The UAE deregulated fuel prices in 2015, aligning them with market fluctuations.
Brent, the benchmark for two-thirds of the world’s oil, fell 0.46 per cent to $72.94 a barrel on Friday, while West Texas Intermediate, the gauge that tracks US crude, settled down 1.05 per cent to $68 a barrel.
Brent crude has shed nearly 20 per cent of its value since peaking at $91 per barrel in April, driven by sluggish demand from China and an increase in supply from non-Opec+ producers. The International Energy Agency predicts the oil market could record a surplus of one million barrels per day in 2025.
The Opec+ alliance, comprising major oil producers such as Saudi Arabia and Russia, announced on Thursday that it has rescheduled its meeting from Sunday to December 5. The decision was attributed to several ministers attending the Gulf Summit in Kuwait.
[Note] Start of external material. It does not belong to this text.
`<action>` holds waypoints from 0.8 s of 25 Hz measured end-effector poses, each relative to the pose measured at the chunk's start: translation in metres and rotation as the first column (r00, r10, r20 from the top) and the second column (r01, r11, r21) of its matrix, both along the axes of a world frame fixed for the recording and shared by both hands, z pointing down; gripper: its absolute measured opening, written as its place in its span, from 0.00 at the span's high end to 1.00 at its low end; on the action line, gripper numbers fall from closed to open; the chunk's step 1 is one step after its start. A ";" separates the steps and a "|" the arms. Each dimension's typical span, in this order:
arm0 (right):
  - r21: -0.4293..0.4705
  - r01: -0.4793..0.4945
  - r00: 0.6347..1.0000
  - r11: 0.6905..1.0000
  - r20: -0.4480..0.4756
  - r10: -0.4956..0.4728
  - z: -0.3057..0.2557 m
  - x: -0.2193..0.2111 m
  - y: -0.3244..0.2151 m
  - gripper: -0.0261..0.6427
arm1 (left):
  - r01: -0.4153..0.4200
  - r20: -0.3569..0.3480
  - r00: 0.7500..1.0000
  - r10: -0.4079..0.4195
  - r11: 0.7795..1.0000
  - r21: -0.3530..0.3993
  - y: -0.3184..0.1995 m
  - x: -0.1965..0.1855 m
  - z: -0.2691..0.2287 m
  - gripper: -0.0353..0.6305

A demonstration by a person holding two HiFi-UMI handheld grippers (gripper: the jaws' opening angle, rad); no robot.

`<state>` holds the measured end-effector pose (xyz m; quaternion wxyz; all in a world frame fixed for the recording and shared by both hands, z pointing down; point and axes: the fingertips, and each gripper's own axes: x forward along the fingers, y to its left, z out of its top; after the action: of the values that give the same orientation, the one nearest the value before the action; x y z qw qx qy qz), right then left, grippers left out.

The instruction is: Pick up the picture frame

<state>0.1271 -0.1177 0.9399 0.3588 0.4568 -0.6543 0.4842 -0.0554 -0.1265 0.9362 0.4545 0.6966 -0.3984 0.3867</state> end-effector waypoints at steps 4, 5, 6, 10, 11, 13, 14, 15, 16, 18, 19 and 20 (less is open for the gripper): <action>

The alliance, which is currently cutting oil production by 5.86 million barrels per day, is expected to discuss further postponing its plans to increase output. Opec+ has already delayed easing voluntary production cuts of 2.2 million barrels per day twice.
Originally scheduled to begin in October, the phasing out of these cuts was pushed back to January due to prevailing market conditions.